In [None]:
# This file uses the CNN + LSTM architecture to label images from the coco captions dataset.
# CITATION: The LSTM model and its embeddings are insprired from the following tutorial: https://www.analyticsvidhya.com/blog/2020/11/create-your-own-image-caption-generator-using-keras/

In [None]:
# Basic Libraries
import numpy as np
import matplotlib.pyplot as plt
import warnings
import pickle
import json
import random
import collections
import string
from tqdm import tqdm
import itertools
from collections import Counter
import json
import os

# Auixillary
from google.colab import drive
from pycocotools.coco import COCO
from pycocoevalcap.eval import COCOEvalCap

# Tensorflow & Keras
from tensorflow.keras.preprocessing.image import ImageDataGenerator, load_img, img_to_array
from tensorflow.keras.preprocessing.sequence import pad_sequences
from tensorflow.keras.utils import to_categorical
from tensorflow.keras.models import Sequential, Model
from tensorflow.keras.layers import Conv2D, MaxPooling2D, GlobalAveragePooling2D, Activation, Dropout, Flatten, Dense, Input, Layer
from tensorflow.keras.layers import Embedding, LSTM, add, Concatenate, Reshape, concatenate, Bidirectional
from tensorflow.keras.applications.inception_v3 import InceptionV3
from keras.applications.inception_v3 import preprocess_input
from tensorflow.keras.applications.inception_v3 import preprocess_input
from keras import Input

# Commands
warnings.filterwarnings('ignore')
drive.mount('/content/drive')

# Create the local directories
#!unzip /content/drive/MyDrive/glove.6B.200d.txt -d /content/glove6b
#!unzip /content/drive/MyDrive/coco2017.zip -d /content/coco2017

In [None]:
# Initializing COCO API with the annotations file
coco = COCO('/content/coco2017/annotations/captions_train2017.json')
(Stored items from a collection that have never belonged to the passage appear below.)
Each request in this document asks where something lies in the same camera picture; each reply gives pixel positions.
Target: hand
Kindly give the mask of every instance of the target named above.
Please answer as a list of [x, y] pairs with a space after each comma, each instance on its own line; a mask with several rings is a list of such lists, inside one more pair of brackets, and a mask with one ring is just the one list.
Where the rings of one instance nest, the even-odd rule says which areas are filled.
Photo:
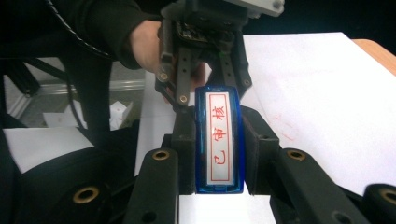
[[143, 21], [129, 35], [132, 53], [139, 65], [154, 74], [160, 68], [159, 21]]

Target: screw
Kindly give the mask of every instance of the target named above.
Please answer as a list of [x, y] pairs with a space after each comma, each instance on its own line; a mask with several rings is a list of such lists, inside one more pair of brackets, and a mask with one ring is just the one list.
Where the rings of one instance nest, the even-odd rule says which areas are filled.
[[167, 75], [166, 73], [161, 73], [161, 74], [160, 74], [160, 77], [161, 77], [163, 80], [168, 79], [168, 75]]
[[186, 102], [187, 102], [187, 97], [186, 97], [185, 95], [181, 95], [181, 96], [180, 96], [180, 101], [181, 101], [182, 103], [186, 103]]

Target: mounting hole
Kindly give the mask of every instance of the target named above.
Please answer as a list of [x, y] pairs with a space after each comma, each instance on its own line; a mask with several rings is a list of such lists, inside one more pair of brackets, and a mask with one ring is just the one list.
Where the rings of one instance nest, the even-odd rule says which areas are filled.
[[352, 224], [352, 219], [350, 219], [349, 216], [347, 216], [344, 213], [341, 213], [339, 211], [334, 211], [332, 213], [332, 219], [334, 219], [335, 221], [337, 221], [338, 223], [341, 224]]
[[155, 212], [147, 212], [142, 216], [142, 221], [144, 223], [152, 223], [157, 219], [157, 214]]
[[179, 99], [182, 103], [186, 103], [188, 101], [187, 96], [185, 95], [181, 95]]
[[247, 80], [247, 79], [245, 79], [245, 80], [244, 80], [244, 84], [245, 84], [245, 86], [250, 86], [250, 81]]
[[89, 203], [99, 195], [99, 189], [94, 186], [79, 189], [73, 196], [74, 203]]
[[379, 191], [381, 197], [385, 199], [389, 203], [393, 203], [396, 205], [396, 190], [392, 189], [381, 189]]
[[167, 151], [157, 151], [152, 155], [152, 159], [156, 161], [164, 161], [169, 158], [169, 152]]
[[300, 152], [297, 150], [289, 150], [288, 156], [294, 160], [297, 160], [297, 161], [305, 160], [305, 154], [303, 152]]

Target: black sleeve
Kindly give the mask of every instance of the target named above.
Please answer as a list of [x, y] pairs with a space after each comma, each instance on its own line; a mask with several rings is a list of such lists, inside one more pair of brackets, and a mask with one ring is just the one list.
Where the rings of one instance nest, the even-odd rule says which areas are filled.
[[158, 21], [158, 15], [140, 10], [133, 0], [52, 0], [59, 14], [85, 41], [115, 55], [124, 66], [137, 68], [127, 41], [142, 21]]

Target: black plastic part
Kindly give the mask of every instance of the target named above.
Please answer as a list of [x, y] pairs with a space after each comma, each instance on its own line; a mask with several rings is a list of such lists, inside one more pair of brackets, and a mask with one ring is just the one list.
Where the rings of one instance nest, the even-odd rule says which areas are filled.
[[159, 92], [172, 105], [174, 111], [178, 111], [181, 105], [177, 104], [173, 92], [176, 84], [172, 80], [174, 72], [174, 34], [173, 22], [164, 19], [159, 30], [160, 38], [160, 72], [156, 75], [155, 90]]
[[163, 141], [161, 142], [161, 147], [172, 147], [172, 134], [166, 133], [163, 135]]
[[270, 162], [280, 150], [279, 139], [254, 109], [241, 106], [245, 133], [245, 182], [250, 194], [268, 195]]
[[177, 89], [176, 101], [179, 105], [187, 106], [190, 100], [191, 80], [191, 50], [180, 48], [177, 61]]
[[293, 206], [285, 203], [284, 200], [271, 196], [270, 198], [271, 209], [276, 221], [276, 224], [300, 224], [300, 218]]
[[44, 223], [106, 224], [110, 217], [110, 189], [103, 183], [86, 183], [70, 189]]
[[369, 223], [309, 154], [280, 150], [275, 167], [302, 223]]
[[17, 88], [26, 96], [33, 96], [40, 88], [32, 73], [27, 69], [21, 60], [6, 60], [6, 73], [9, 79], [17, 86]]
[[252, 86], [251, 77], [248, 72], [248, 58], [245, 51], [245, 42], [242, 32], [235, 32], [235, 41], [232, 48], [231, 60], [235, 73], [235, 82], [239, 98]]
[[195, 121], [194, 107], [177, 112], [171, 140], [172, 149], [180, 157], [179, 193], [189, 195], [195, 192]]
[[178, 223], [178, 158], [170, 148], [146, 154], [123, 224]]
[[233, 63], [231, 62], [230, 55], [224, 54], [219, 57], [220, 71], [223, 74], [224, 85], [237, 87], [235, 82], [235, 74], [233, 72]]
[[361, 209], [361, 201], [363, 199], [363, 197], [361, 197], [361, 195], [350, 191], [349, 189], [344, 189], [343, 187], [338, 186], [338, 188], [340, 188], [344, 194], [348, 197], [348, 199], [355, 205], [355, 207], [357, 207], [358, 209]]
[[43, 61], [37, 59], [37, 58], [25, 58], [23, 59], [24, 62], [29, 63], [30, 65], [40, 69], [41, 71], [44, 71], [48, 74], [51, 74], [54, 77], [59, 78], [62, 81], [67, 80], [67, 74], [66, 72], [48, 64], [44, 63]]
[[248, 10], [226, 1], [186, 0], [183, 21], [206, 29], [241, 31]]
[[373, 184], [364, 191], [361, 211], [371, 223], [396, 223], [396, 187]]
# Loading annotations from JSON into a variable
with open('/content/coco2017/annotations/captions_train2017.json', 'r') as f:
    annotations = json.load(f)

# Creating a mapping of image paths to their captions
image_caption_map = collections.defaultdict(list)

# Populating the image-caption mapping
for val in annotations['annotations']:
  im_path = '/content/coco2017/train2017/' + '%012d.jpg' % (val['image_id'])
  image_caption_map[im_path].append((f"{val['caption']}"))

# Reducing the dataset size by sampling a subset
image_caption_map = dict(random.sample(dict(image_caption_map).items(),
                              int(len(dict(image_caption_map)) * 0.001)))

In [3]:
# Extract image ID from its path
def get_image_id(im_path):
    return im_path.split('/')[-1].rsplit('.', 1)[0]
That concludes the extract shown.